▶ **Task objective**:
Report how many lines of the entries below contain the word "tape", and nothing more.

▶ **Dataset records**:
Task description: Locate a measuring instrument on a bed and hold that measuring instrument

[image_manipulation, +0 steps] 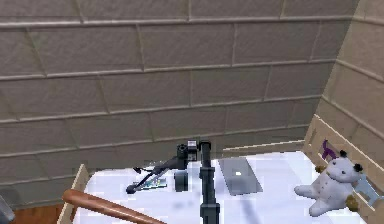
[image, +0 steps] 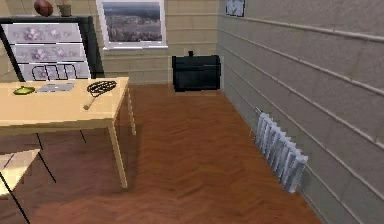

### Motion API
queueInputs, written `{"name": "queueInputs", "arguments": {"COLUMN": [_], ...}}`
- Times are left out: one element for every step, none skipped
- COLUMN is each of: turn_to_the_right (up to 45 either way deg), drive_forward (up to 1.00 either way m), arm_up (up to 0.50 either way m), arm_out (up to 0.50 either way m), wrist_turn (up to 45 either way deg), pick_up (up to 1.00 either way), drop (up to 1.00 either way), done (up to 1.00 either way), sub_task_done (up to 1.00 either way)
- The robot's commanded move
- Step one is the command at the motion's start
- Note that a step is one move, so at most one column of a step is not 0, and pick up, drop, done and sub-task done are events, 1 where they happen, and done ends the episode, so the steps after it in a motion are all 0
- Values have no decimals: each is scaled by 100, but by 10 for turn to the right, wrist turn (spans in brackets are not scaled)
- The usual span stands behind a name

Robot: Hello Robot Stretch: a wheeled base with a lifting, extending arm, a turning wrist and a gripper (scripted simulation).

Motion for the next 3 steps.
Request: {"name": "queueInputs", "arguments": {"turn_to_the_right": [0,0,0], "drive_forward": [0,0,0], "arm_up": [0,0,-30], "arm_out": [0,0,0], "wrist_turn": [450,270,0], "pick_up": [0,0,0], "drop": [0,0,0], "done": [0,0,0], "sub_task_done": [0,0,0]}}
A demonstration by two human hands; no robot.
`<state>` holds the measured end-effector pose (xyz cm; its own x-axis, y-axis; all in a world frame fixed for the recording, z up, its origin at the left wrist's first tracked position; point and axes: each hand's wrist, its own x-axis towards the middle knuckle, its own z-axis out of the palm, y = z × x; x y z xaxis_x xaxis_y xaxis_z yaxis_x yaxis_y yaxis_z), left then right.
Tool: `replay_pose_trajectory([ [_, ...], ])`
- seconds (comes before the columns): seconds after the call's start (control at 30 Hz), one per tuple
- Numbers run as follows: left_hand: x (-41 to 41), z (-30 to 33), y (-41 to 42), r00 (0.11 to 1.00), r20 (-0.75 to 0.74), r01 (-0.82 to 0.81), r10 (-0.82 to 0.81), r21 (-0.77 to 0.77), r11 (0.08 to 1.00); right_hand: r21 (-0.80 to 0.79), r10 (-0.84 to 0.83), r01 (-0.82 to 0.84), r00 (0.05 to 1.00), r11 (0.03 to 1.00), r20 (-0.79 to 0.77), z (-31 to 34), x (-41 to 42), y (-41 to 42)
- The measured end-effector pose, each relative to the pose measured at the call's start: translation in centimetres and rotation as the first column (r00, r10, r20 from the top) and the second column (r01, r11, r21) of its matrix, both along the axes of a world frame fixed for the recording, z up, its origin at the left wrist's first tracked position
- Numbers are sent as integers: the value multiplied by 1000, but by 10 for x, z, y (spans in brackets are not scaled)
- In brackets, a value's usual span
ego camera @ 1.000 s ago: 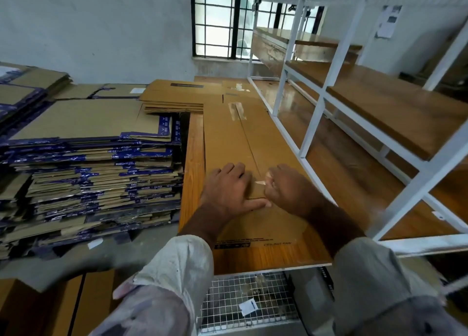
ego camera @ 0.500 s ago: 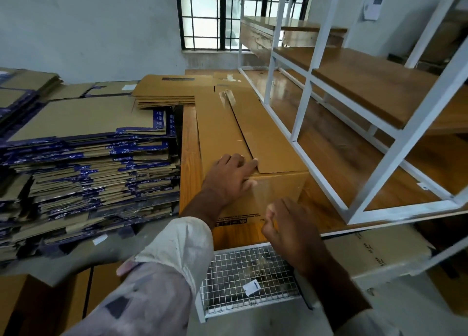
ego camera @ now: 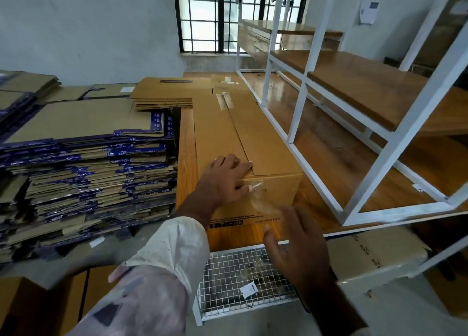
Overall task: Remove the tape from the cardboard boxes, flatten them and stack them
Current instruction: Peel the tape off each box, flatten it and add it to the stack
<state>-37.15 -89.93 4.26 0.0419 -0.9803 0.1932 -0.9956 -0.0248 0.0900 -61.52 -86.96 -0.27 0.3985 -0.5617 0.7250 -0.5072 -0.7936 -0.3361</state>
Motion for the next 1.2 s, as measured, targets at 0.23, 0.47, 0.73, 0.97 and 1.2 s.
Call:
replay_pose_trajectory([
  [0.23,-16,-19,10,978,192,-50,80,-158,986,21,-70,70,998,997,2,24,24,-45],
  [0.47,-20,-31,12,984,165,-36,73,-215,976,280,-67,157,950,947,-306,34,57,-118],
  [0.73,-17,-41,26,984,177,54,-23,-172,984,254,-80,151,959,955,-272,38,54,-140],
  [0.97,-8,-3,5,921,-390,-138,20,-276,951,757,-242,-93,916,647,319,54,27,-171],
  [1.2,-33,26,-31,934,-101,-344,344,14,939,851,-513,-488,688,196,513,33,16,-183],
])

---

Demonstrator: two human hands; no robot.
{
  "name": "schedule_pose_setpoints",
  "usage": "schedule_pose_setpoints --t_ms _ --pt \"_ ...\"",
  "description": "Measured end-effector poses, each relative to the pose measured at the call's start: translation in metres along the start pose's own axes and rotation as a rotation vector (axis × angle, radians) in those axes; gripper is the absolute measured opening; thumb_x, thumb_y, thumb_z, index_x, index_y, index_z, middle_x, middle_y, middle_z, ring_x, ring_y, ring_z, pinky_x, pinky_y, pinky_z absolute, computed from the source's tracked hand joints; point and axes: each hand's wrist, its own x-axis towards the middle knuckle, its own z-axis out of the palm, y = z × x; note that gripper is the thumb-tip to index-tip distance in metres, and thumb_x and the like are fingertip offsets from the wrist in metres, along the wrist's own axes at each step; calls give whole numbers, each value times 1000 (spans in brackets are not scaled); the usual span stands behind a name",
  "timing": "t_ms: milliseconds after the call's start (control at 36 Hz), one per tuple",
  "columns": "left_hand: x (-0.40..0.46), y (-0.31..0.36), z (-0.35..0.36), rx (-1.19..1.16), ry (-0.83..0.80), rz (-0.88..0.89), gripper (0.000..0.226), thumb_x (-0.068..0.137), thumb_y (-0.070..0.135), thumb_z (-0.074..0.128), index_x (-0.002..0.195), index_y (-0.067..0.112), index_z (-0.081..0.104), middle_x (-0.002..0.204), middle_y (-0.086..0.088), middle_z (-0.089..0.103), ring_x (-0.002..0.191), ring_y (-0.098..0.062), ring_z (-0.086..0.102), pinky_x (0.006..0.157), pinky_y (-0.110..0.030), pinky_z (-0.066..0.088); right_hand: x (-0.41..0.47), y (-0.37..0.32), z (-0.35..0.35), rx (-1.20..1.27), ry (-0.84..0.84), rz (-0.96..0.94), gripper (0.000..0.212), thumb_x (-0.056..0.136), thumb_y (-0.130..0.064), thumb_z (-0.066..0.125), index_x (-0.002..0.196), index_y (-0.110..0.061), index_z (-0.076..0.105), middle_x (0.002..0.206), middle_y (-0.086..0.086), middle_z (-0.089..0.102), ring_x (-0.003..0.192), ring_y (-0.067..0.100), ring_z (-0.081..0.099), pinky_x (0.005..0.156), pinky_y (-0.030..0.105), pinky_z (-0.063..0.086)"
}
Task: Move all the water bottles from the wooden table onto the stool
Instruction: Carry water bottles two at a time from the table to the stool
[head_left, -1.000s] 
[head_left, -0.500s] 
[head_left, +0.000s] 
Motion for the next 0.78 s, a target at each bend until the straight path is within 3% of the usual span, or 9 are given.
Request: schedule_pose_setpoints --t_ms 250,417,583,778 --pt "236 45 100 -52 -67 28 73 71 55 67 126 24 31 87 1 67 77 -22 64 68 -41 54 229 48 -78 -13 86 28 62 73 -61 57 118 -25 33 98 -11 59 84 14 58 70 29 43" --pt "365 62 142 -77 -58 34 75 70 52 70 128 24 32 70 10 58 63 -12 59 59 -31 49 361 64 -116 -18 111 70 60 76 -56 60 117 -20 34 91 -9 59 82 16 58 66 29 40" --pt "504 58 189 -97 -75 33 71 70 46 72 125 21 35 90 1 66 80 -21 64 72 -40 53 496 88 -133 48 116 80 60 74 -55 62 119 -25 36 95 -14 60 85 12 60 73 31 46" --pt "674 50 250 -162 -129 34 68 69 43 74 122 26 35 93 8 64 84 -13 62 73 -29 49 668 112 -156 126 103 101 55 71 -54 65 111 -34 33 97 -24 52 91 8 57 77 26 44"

▶ **Exercise result**:
2